DE TANTO VER, A GENTE BANALIZA O OLHAR
"De tanto ver, a gente banaliza o olhar - vê...
não vendo. Experimente ver, pela primeira vez,
o que você vê todo dia, sem ver.
Parece fácil, mas não é: o que nos cerca, o que nos é familiar,
já não desperta curiosidade.
O campo visual da nossa retina é como um vazio.
Você sai todo dia, por exemplo, pela mesma porta.
Se alguém lhe perguntar o que você vê no caminho,
você não sabe.
De tanto ver você banaliza o olhar.
Sei de um profissional que passou 32 anos a fio
pelo mesmo hall do prédio de seu escritório.
Lá estava sempre, pontualíssimo, o porteiro.
Dava-lhe bom dia e, às vezes,
lhe passava um recado ou uma correspondência.
Um dia o porteiro faleceu.
Como era ele? Sua cara?
Sua voz? Como se vestia?
Não fazia a mínima ideia.
Em 32 anos não conseguiu vê-lo.
Para ser notado, o porteiro teve que morrer.

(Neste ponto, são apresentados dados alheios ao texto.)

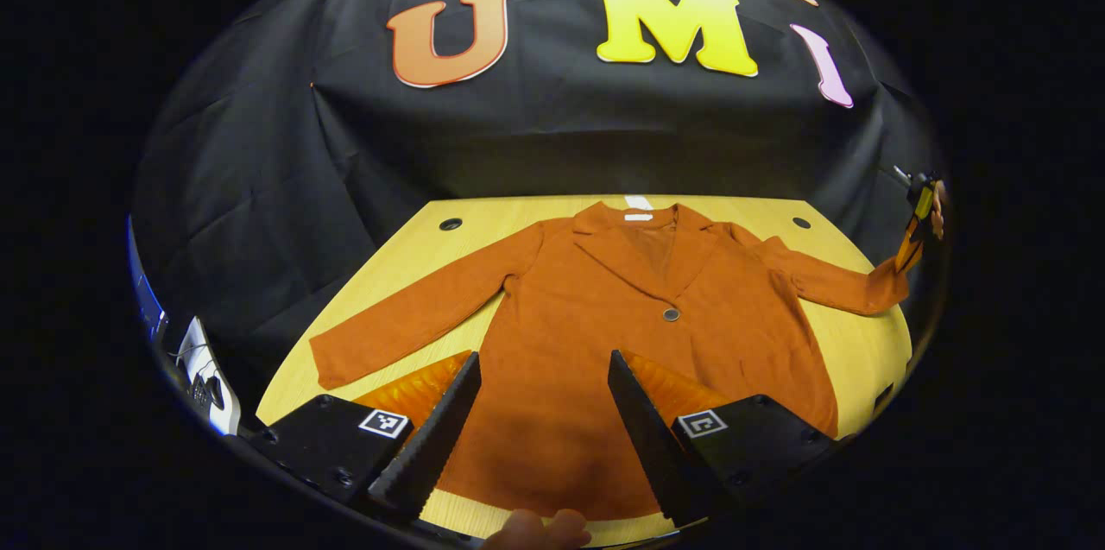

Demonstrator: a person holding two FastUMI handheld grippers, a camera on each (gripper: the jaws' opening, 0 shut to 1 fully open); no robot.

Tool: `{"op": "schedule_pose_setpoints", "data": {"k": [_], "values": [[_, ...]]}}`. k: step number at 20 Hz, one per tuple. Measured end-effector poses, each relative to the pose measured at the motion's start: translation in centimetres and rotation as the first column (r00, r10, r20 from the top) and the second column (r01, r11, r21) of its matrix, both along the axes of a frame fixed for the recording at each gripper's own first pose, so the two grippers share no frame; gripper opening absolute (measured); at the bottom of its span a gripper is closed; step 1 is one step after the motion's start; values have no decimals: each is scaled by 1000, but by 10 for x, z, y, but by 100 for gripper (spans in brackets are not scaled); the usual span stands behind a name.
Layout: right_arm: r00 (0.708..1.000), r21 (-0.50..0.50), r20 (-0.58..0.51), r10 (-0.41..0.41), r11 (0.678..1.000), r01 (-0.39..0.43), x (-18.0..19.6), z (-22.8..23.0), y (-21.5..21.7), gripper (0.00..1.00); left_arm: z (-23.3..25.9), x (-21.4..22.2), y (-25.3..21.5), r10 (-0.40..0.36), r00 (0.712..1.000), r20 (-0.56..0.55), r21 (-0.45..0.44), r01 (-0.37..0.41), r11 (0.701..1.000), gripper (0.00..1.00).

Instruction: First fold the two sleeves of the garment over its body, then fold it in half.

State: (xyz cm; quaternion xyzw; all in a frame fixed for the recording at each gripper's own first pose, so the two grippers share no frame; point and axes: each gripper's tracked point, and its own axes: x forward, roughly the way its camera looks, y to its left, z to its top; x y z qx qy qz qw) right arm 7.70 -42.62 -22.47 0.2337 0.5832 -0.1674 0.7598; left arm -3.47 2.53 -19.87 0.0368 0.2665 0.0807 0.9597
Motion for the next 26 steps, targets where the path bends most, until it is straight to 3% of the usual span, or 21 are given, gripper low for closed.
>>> {"op": "schedule_pose_setpoints", "data": {"k": [5, 10, 19, 26], "values": [[987, 5, 88, 137, 990, -138, 41, 58, 87, 4, -18, -12, 18, 1, 1000, -31, -8, -1, 1000, 97], [947, 5, 139, 288, 956, -292, 78, 89, 204, 4, -26, -20, 36, 21, 999, -35, -64, -23, 998, 97], [880, 51, 123, 458, 883, -466, 113, 84, 389, 4, -48, -55, 107, 84, 994, -67, -59, -88, 994, 97], [838, 113, 147, 526, 833, -542, 137, 67, 526, 4, -56, -65, 145, 104, 990, -98, -78, -112, 991, 97]]}}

Se um dia, em seu lugar estivesse uma girafa
cumprindo o rito, pode ser, também,
que ninguém desse
por sua ausência.
O hábito suja os olhos e abaixa a voltagem.
Mas há sempre o que ver: gente, coisas, bichos.
E vemos? Não, não vemos.
Uma criança vê o que um adulto não vê.
Tem olhos atentos e limpos para o espetáculo do mundo.
O poeta é capaz de ver pela primeira vez,
o que, de tão visto, ninguém vê.
Há pai que raramente vê o próprio filho.
Marido que nunca viu a própria mulher.
Nossos olhos se gastam no dia a dia, opacos.
... É por aí que se instala no coração o monstro da indiferença."